» **YOUR ASSIGNMENT**:
All of the listing must be given again exactly, except that the images are dropped.

------------------------------------------------------------------------

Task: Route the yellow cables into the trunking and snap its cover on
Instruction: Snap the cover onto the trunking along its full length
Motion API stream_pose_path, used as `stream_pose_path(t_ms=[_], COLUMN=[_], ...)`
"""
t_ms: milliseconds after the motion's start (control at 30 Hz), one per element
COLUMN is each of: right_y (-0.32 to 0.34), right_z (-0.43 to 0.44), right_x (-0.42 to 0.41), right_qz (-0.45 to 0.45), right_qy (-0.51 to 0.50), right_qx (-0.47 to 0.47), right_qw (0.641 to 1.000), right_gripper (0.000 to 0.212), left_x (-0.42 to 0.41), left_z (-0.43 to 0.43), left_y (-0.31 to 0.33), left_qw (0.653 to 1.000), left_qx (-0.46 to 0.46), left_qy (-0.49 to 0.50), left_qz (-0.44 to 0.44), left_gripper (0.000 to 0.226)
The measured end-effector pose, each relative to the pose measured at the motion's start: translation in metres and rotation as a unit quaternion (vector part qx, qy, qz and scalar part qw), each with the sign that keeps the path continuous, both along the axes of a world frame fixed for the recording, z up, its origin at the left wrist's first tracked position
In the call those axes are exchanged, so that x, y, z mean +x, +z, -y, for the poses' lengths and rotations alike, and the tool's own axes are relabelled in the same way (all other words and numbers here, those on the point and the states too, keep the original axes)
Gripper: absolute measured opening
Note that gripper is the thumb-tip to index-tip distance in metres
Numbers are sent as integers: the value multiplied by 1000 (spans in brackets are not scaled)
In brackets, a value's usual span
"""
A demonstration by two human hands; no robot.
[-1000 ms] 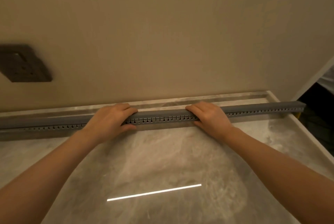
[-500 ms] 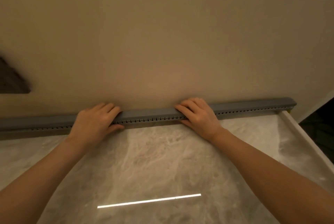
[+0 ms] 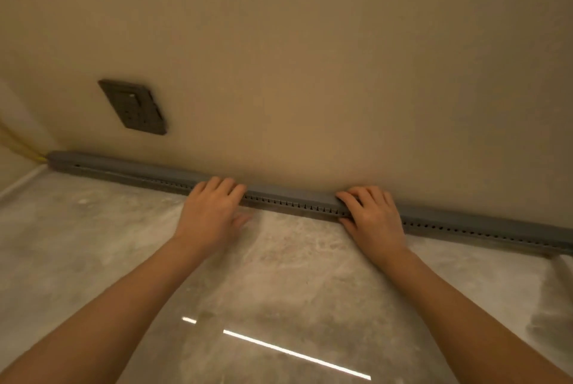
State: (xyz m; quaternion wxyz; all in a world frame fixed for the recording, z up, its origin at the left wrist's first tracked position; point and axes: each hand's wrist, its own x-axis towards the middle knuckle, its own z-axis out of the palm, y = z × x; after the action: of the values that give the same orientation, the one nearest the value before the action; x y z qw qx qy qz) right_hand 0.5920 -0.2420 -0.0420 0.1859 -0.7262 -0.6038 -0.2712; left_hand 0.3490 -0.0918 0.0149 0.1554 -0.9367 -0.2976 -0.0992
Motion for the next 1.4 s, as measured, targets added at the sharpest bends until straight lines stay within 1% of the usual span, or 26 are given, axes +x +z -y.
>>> stream_pose_path(t_ms=[200,367,567,733,867,1000,1100,1233,1400], right_y=[8,19,26,27,29,29,26,23,14], right_z=[-18,-47,-98,-157,-212,-265,-301,-340,-382], right_x=[-35,-77,-140,-211,-270,-321,-348,-362,-363], right_qz=[-28,-40,-6,5,3,-2,-2,10,12], right_qy=[29,71,124,133,120,96,85,61,46], right_qx=[15,12,4,7,10,-1,-7,-15,-13], right_qw=[999,997,992,991,993,995,996,998,999], right_gripper=[46,45,46,46,45,45,47,53,54], left_x=[-58,-113,-175,-222,-261,-297,-312,-307,-291], left_z=[29,26,-16,-85,-152,-212,-250,-278,-307], left_y=[9,19,22,22,25,26,25,20,-1], left_qw=[995,988,976,973,976,970,967,965,956], left_qx=[-61,-80,-104,-116,-100,-67,-11,48,60], left_qy=[79,131,182,179,165,171,153,115,111], left_qz=[-13,-36,-61,-92,-104,-160,-204,-233,-266], left_gripper=[38,43,49,53,53,64,69,70,69])
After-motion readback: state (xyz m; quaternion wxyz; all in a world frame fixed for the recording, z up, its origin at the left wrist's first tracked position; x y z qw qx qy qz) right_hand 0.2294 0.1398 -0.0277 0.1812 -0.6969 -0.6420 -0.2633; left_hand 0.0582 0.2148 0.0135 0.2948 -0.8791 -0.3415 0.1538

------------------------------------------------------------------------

» **RESPONSE AREA**:
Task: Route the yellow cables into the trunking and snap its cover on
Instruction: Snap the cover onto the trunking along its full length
Motion API stream_pose_path, used as `stream_pose_path(t_ms=[_], COLUMN=[_], ...)`
"""
t_ms: milliseconds after the motion's start (control at 30 Hz), one per element
COLUMN is each of: right_y (-0.32 to 0.34), right_z (-0.43 to 0.44), right_x (-0.42 to 0.41), right_qz (-0.45 to 0.45), right_qy (-0.51 to 0.50), right_qx (-0.47 to 0.47), right_qw (0.641 to 1.000), right_gripper (0.000 to 0.212), left_x (-0.42 to 0.41), left_z (-0.43 to 0.43), left_y (-0.31 to 0.33), left_qw (0.653 to 1.000), left_qx (-0.46 to 0.46), left_qy (-0.49 to 0.50), left_qz (-0.44 to 0.44), left_gripper (0.000 to 0.226)
The measured end-effector pose, each relative to the pose measured at the motion's start: translation in metres and rotation as a unit quaternion (vector part qx, qy, qz and scalar part qw), each with the sign that keeps the path continuous, both along the axes of a world frame fixed for the recording, z up, its origin at the left wrist's first tracked position
In the call those axes are exchanged, so that x, y, z mean +x, +z, -y, for the poses' lengths and rotations alike, and the tool's own axes are relabelled in the same way (all other words and numbers here, those on the point and the states too, keep the original axes)
Gripper: absolute measured opening
Note that gripper is the thumb-tip to index-tip distance in metres
Numbers are sent as integers: the value multiplied by 1000 (spans in brackets are not scaled)
In brackets, a value's usual span
"""
A demonstration by two human hands; no robot.
[-1000 ms] 
[-500 ms] 
[+0 ms] 
State: (xyz m; quaternion wxyz; all in a world frame fixed for the recording, z up, its origin at the left wrist's first tracked position; point and axes: each hand's wrist, its own x-axis towards the middle knuckle, its own z-axis out of the palm, y = z × x; after the action: of the values that give the same orientation, the one nearest the value before the action; x y z qw qx qy qz) right_hand 0.5920 -0.2420 -0.0420 0.1859 -0.7262 -0.6038 -0.2712; left_hand 0.3490 -0.0918 0.0149 0.1554 -0.9367 -0.2976 -0.0992
Motion for the next 1.4 s, as measured, targets added at the sharpest bends until straight lines stay within 1% of the usual span, or 26 are given, axes +x +z -y.
>>> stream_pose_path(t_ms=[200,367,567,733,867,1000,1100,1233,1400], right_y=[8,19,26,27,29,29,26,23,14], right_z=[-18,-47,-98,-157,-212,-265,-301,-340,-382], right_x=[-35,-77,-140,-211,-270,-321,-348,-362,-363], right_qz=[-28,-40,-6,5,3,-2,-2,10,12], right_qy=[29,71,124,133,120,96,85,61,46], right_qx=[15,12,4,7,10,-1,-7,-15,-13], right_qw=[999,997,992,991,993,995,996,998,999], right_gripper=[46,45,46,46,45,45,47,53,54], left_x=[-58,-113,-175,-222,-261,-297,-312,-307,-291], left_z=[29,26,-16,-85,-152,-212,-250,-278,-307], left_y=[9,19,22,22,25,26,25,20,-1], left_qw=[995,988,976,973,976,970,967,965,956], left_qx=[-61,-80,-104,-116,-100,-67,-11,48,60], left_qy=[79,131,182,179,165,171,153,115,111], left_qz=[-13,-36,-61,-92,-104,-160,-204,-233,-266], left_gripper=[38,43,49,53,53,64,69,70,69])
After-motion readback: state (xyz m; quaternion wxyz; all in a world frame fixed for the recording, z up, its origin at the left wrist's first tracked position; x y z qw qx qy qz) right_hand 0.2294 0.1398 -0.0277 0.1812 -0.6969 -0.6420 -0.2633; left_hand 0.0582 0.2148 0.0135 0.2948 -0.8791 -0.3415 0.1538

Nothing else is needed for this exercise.